The task:
Please copy out the entries below exactly, beginning with the line that contains "Could you point to the green" and ending with the line that contains "A marked-up camera", and include nothing outside that span.

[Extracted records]
= Beginning of Section =
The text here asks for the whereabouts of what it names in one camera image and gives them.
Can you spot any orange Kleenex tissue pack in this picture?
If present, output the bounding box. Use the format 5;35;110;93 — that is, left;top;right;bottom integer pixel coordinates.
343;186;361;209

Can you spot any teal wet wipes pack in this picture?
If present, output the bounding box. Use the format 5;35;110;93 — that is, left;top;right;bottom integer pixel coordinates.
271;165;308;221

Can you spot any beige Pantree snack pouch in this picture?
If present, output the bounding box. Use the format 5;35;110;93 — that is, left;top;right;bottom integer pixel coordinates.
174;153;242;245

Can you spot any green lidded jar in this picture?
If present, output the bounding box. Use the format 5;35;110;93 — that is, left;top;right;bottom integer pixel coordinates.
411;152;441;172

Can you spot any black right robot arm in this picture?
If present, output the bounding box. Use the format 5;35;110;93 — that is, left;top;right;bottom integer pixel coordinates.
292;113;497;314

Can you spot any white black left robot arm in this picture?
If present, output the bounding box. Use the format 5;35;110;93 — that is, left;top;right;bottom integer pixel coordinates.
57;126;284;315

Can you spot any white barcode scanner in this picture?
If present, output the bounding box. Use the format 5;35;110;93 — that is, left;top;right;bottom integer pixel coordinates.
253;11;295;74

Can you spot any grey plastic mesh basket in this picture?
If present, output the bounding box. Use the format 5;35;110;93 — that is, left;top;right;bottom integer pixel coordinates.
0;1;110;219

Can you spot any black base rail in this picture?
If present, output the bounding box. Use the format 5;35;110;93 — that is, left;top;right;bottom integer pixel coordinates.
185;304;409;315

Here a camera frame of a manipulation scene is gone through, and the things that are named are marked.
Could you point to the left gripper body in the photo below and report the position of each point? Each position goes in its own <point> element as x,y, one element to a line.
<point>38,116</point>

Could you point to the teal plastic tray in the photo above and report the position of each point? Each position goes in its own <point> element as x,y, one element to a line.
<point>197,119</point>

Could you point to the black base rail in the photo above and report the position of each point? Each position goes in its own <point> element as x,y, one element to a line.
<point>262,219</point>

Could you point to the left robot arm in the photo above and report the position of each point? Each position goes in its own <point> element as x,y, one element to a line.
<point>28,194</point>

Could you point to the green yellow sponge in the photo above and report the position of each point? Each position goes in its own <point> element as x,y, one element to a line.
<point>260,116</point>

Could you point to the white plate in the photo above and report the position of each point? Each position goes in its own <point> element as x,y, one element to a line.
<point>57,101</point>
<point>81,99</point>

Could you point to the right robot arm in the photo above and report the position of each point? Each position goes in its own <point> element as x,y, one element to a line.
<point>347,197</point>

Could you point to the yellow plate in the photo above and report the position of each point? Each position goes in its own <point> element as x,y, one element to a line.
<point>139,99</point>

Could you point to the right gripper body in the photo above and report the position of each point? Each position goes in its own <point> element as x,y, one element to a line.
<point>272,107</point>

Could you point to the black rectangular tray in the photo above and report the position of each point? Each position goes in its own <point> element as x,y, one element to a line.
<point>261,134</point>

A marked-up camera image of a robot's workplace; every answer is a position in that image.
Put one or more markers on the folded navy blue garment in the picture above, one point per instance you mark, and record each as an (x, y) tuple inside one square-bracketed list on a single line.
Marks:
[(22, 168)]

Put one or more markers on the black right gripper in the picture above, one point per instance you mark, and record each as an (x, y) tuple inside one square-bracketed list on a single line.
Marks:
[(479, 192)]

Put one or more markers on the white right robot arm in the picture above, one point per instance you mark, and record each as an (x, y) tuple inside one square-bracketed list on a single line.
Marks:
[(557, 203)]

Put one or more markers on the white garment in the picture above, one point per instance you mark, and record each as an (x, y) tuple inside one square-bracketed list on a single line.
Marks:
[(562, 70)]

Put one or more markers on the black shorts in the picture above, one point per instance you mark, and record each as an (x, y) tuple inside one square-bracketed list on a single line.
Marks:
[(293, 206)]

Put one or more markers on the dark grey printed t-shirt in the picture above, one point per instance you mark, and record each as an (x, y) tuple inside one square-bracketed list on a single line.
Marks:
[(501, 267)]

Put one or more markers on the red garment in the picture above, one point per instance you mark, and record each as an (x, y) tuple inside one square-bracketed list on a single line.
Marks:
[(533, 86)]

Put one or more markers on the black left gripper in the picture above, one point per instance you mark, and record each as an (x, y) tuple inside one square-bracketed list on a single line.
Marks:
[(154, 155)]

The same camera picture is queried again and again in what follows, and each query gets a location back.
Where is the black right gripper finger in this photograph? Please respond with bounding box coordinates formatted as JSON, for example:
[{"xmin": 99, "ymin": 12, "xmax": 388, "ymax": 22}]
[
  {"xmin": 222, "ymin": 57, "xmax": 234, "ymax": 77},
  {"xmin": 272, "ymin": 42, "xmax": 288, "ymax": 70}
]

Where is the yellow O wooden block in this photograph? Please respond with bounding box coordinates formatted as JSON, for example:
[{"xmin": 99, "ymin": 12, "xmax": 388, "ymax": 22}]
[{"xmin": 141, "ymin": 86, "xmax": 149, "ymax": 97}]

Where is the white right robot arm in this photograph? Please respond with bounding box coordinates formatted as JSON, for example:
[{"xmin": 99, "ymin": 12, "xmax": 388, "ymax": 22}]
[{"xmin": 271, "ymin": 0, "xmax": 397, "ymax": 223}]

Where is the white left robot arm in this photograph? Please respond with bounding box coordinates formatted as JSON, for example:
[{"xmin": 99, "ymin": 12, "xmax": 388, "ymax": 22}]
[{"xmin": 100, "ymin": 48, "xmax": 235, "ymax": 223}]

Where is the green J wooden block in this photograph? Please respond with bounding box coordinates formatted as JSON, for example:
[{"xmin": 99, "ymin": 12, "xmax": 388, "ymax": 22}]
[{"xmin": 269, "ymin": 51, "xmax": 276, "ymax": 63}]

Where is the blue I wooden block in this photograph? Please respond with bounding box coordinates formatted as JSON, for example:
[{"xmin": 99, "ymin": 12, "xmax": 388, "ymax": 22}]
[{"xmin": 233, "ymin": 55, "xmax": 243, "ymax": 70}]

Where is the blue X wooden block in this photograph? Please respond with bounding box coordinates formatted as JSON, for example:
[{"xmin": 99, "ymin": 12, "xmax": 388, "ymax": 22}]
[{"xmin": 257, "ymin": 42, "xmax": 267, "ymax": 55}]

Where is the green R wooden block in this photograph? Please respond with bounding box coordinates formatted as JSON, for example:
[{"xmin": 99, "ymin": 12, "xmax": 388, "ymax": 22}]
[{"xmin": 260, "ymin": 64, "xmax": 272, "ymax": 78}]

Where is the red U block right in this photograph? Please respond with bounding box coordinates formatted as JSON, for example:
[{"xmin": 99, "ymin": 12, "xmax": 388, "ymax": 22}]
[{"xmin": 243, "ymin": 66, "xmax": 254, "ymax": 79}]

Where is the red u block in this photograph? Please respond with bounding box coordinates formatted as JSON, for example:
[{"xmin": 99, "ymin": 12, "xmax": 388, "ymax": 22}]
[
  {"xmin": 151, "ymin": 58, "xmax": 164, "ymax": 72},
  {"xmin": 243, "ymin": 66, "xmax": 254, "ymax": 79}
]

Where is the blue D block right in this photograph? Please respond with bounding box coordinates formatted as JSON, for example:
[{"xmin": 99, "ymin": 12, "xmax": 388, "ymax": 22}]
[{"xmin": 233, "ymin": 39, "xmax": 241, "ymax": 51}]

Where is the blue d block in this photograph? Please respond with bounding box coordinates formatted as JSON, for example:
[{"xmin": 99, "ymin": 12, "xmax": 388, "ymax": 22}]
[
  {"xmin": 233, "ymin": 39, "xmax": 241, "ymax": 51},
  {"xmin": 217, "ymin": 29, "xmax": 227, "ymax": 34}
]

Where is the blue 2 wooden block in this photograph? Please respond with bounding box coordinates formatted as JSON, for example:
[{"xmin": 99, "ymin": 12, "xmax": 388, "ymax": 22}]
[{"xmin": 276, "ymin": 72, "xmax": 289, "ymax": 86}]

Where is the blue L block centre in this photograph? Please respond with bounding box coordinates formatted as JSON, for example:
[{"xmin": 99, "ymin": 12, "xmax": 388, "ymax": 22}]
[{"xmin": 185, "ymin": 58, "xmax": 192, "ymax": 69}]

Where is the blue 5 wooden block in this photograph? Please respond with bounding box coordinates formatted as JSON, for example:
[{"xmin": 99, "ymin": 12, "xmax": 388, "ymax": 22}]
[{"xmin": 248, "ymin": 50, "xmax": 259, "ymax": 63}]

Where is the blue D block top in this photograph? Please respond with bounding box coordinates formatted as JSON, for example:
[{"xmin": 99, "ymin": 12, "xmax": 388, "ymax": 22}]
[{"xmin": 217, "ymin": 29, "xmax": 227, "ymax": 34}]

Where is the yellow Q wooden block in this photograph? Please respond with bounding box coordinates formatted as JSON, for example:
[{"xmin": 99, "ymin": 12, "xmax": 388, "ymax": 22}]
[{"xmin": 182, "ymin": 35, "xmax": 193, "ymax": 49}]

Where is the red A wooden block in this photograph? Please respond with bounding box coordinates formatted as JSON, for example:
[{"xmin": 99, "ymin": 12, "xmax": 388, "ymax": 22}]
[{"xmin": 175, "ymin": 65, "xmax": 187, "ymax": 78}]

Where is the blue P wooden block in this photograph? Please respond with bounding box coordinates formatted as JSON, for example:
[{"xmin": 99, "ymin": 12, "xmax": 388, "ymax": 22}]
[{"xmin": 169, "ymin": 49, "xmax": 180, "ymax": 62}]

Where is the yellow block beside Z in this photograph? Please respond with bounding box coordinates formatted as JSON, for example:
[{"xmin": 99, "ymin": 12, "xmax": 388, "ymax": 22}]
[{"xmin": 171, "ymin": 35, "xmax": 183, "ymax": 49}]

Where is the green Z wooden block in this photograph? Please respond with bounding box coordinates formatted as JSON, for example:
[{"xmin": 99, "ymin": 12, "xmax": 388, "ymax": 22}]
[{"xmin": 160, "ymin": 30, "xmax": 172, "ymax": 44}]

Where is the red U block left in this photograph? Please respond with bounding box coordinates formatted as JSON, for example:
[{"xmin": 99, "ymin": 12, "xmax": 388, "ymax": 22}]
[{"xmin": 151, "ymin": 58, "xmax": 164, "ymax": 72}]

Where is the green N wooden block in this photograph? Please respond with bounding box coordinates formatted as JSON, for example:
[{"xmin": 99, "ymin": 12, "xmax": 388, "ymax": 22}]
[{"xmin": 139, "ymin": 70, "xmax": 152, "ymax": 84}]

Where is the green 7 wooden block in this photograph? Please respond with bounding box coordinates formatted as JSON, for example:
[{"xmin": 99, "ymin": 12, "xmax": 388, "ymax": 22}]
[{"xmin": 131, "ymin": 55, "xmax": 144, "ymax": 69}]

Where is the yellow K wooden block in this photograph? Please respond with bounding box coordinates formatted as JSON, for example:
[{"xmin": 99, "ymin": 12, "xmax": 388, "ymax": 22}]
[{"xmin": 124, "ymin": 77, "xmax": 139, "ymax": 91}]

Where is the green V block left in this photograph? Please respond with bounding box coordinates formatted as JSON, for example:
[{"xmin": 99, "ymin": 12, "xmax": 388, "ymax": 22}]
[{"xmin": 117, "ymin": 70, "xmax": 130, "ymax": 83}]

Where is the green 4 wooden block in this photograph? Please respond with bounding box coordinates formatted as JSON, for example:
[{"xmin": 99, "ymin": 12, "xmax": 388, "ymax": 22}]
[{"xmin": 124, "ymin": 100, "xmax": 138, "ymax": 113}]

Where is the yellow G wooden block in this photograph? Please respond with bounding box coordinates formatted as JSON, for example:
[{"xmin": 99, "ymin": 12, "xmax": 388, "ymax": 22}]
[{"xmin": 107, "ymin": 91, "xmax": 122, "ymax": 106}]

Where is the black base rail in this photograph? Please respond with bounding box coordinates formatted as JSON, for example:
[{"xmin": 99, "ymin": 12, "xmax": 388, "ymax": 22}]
= End of Section =
Solution to this task:
Could you point to the green yellow sponge in the photo above and report the position of each point? Each position goes in its own <point> element as x,y, one element to a line.
<point>260,116</point>

Could you point to the white plate in the photo above and report the position of each point? Each position goes in its own <point> element as x,y, one element to a line.
<point>57,101</point>
<point>81,99</point>

Could you point to the right robot arm in the photo above and report the position of each point? Each position goes in its own <point> element as x,y, one element to a line.
<point>347,197</point>

Could you point to the yellow plate in the photo above and report the position of each point? Each position goes in its own <point> element as x,y, one element to a line.
<point>139,99</point>

Could you point to the right gripper body in the photo above and report the position of each point? Each position goes in its own <point> element as x,y, one element to a line.
<point>272,107</point>

Could you point to the black rectangular tray in the photo above and report the position of each point? Each position goes in its own <point> element as x,y, one element to a line.
<point>261,134</point>

A marked-up camera image of a robot's workplace; every answer is a position in that image.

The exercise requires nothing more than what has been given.